8. The visual heat accumulation indicator of any one of claims 1 to 7 wherein the materials of substrates A and B are independently selected from the group consisting of: one of plastic, paper, leather, metal, wood, and ceramic;

preferably, the substrate a and/or substrate B is transparent;

more preferably, the substrate a and/or substrate B is PET plastic.

9. The heat accumulation indicator of any one of claims 1-8 wherein a barrier layer C is disposed between the composite layer a and the composite layer B;

preferably, the barrier layer C is a PET release film.

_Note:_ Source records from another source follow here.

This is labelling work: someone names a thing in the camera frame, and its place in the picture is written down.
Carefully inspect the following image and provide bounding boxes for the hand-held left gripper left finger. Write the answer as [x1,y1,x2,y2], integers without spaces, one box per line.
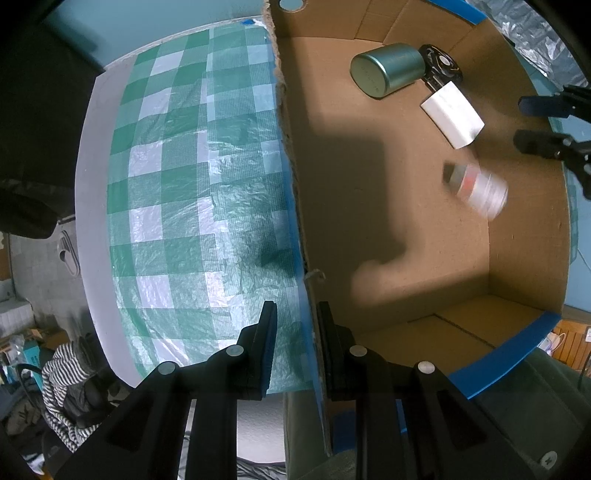
[54,300,279,480]

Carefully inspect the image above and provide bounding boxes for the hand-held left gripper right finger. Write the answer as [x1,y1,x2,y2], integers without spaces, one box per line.
[317,301,539,480]

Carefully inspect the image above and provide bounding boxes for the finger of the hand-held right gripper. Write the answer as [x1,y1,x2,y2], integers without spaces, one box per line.
[518,84,591,120]
[514,129,591,200]

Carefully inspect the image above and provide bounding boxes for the grey square charger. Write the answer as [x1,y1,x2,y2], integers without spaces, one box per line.
[420,80,485,149]

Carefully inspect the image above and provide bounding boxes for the black round fan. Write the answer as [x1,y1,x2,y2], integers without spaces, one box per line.
[418,44,464,90]

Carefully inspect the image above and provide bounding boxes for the blue cardboard box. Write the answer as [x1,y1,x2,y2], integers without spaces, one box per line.
[265,0,578,457]

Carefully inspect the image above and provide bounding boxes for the teal round tin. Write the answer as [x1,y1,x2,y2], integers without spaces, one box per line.
[350,43,428,100]

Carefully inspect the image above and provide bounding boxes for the silver foil curtain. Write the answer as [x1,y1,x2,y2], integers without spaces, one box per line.
[471,0,591,88]

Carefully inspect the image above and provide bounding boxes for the green checkered plastic tablecloth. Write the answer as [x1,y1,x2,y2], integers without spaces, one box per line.
[107,21,319,395]

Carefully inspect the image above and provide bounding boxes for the striped cloth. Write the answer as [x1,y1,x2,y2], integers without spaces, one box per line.
[41,337,125,453]

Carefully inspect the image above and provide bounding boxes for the grey slipper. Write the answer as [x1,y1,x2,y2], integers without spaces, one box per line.
[58,231,81,278]

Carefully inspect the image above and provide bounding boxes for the teal carton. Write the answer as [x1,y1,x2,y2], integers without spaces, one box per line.
[18,342,47,384]

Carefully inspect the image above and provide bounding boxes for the white table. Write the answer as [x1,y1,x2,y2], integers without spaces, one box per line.
[74,18,144,386]

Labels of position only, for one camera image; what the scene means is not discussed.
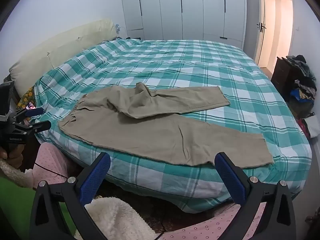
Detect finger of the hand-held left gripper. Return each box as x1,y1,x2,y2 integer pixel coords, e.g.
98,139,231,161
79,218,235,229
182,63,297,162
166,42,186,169
12,121,52,137
11,107,45,122

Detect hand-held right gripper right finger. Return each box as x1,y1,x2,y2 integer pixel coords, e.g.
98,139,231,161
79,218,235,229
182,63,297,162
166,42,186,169
214,152,297,240

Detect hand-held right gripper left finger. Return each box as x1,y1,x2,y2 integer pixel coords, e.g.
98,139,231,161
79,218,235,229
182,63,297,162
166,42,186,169
29,152,112,240

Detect khaki pants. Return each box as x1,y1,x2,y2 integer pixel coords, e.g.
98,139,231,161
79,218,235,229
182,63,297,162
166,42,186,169
58,82,273,167

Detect person's left forearm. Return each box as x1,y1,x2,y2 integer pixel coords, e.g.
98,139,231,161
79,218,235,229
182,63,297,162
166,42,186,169
0,158,34,188

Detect person's right forearm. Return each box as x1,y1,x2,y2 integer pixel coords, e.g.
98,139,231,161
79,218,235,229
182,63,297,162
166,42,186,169
84,196,156,240

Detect person's left hand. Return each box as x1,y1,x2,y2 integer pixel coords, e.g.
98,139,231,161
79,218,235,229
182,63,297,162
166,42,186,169
0,145,24,172

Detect yellow floral cloth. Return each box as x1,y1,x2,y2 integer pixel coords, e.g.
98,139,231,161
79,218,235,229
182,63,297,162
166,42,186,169
19,86,35,110

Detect pink dotted pajama trousers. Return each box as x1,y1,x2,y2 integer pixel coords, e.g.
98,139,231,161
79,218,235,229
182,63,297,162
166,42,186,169
32,142,266,240

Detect cream padded headboard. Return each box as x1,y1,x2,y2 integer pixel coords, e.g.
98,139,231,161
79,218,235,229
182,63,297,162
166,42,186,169
9,19,118,97

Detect green cloth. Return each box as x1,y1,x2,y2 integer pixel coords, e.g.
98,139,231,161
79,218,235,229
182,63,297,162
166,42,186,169
0,176,77,240

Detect dark wooden nightstand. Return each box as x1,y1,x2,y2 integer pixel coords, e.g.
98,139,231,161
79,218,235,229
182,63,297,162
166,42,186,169
271,56,298,96

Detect green plaid bed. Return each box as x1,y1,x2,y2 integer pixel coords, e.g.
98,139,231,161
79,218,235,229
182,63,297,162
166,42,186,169
34,39,313,214

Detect pile of clothes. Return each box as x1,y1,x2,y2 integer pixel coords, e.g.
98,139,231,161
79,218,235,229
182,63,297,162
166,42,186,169
285,54,320,138

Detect white door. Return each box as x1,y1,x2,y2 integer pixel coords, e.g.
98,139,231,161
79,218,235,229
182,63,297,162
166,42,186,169
254,0,266,65

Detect white wardrobe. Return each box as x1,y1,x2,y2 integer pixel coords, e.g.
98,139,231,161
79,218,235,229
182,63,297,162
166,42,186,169
119,0,247,49

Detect thin black cable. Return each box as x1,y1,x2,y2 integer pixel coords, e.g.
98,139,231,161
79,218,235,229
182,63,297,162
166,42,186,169
34,164,75,180

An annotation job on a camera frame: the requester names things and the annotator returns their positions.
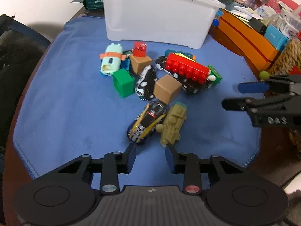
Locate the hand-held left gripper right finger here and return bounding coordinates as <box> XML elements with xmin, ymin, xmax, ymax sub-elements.
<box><xmin>165</xmin><ymin>144</ymin><xmax>261</xmax><ymax>196</ymax></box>

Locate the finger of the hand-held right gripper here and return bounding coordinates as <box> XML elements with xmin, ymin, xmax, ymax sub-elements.
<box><xmin>238</xmin><ymin>74</ymin><xmax>301</xmax><ymax>94</ymax></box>
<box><xmin>222</xmin><ymin>92</ymin><xmax>297</xmax><ymax>118</ymax></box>

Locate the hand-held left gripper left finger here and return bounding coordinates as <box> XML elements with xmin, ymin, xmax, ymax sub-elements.
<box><xmin>40</xmin><ymin>143</ymin><xmax>137</xmax><ymax>196</ymax></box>

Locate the green white toy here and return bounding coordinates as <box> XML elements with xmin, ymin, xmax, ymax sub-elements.
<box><xmin>207</xmin><ymin>65</ymin><xmax>223</xmax><ymax>86</ymax></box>

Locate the olive toy tank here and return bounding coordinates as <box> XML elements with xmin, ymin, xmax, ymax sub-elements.
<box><xmin>157</xmin><ymin>102</ymin><xmax>188</xmax><ymax>147</ymax></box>

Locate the yellow blue toy car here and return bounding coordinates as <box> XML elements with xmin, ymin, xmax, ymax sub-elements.
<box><xmin>127</xmin><ymin>101</ymin><xmax>169</xmax><ymax>144</ymax></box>

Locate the large red building brick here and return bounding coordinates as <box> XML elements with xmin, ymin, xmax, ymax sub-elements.
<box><xmin>165</xmin><ymin>53</ymin><xmax>210</xmax><ymax>85</ymax></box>

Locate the brown cube block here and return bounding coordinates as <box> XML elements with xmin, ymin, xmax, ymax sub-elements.
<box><xmin>129</xmin><ymin>55</ymin><xmax>153</xmax><ymax>76</ymax></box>
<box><xmin>153</xmin><ymin>74</ymin><xmax>182</xmax><ymax>105</ymax></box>

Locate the teal yellow toy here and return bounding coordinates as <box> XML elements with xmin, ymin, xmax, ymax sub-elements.
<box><xmin>165</xmin><ymin>49</ymin><xmax>197</xmax><ymax>62</ymax></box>

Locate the green cube block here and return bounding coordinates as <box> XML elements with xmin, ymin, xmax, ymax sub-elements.
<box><xmin>113</xmin><ymin>69</ymin><xmax>135</xmax><ymax>98</ymax></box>

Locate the black white toy car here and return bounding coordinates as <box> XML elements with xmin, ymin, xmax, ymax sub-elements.
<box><xmin>135</xmin><ymin>65</ymin><xmax>158</xmax><ymax>102</ymax></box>

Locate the mint green toy figure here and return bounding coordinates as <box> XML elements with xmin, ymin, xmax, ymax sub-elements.
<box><xmin>99</xmin><ymin>43</ymin><xmax>126</xmax><ymax>77</ymax></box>

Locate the small red block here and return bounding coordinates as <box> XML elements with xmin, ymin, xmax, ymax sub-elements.
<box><xmin>133</xmin><ymin>42</ymin><xmax>148</xmax><ymax>58</ymax></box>

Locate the white plastic container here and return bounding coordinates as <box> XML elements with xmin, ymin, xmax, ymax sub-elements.
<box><xmin>96</xmin><ymin>0</ymin><xmax>226</xmax><ymax>50</ymax></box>

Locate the flat orange box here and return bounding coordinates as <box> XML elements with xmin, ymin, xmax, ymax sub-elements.
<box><xmin>210</xmin><ymin>16</ymin><xmax>271</xmax><ymax>72</ymax></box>
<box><xmin>223</xmin><ymin>9</ymin><xmax>286</xmax><ymax>60</ymax></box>

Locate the wicker basket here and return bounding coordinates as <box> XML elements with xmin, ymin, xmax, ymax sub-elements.
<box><xmin>268</xmin><ymin>38</ymin><xmax>301</xmax><ymax>153</ymax></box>

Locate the light blue box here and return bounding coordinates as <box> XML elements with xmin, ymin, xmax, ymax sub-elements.
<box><xmin>264</xmin><ymin>25</ymin><xmax>290</xmax><ymax>51</ymax></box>

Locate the black power adapter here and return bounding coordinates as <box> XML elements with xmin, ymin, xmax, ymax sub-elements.
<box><xmin>249</xmin><ymin>18</ymin><xmax>267</xmax><ymax>34</ymax></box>

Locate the white printed carton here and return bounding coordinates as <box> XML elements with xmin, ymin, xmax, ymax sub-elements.
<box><xmin>276</xmin><ymin>12</ymin><xmax>301</xmax><ymax>38</ymax></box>

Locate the white blue tissue packet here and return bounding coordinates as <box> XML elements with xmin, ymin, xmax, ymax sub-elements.
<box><xmin>232</xmin><ymin>5</ymin><xmax>261</xmax><ymax>20</ymax></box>

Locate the white wipes pack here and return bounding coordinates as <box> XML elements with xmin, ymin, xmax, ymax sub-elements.
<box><xmin>255</xmin><ymin>5</ymin><xmax>277</xmax><ymax>18</ymax></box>

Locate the blue cloth mat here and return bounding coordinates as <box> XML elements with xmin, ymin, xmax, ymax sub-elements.
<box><xmin>13</xmin><ymin>14</ymin><xmax>262</xmax><ymax>179</ymax></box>

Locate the black chair with blue trim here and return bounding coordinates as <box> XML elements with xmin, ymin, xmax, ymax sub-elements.
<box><xmin>0</xmin><ymin>14</ymin><xmax>51</xmax><ymax>151</ymax></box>

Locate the dark green package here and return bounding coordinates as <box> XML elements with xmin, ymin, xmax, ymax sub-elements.
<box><xmin>72</xmin><ymin>0</ymin><xmax>105</xmax><ymax>12</ymax></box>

10. A method of making a heat accumulation indicator as defined in any one of claims 1 to 9, comprising the steps of:

coating the photonic crystal material on a substrate A, and drying to obtain a composite layer A; and the number of the first and second groups,

coating the viscoelastic polymer on a substrate B, and drying to obtain a composite layer B;

preferably, the method further comprises the step of disposing a barrier layer C between the composite layer a and the composite layer B.

11. A method of monitoring the heat build-up history of an object comprising the step of attaching a heat build-up indicator according to any of claims 1-9 to the object or to the packaging of the object.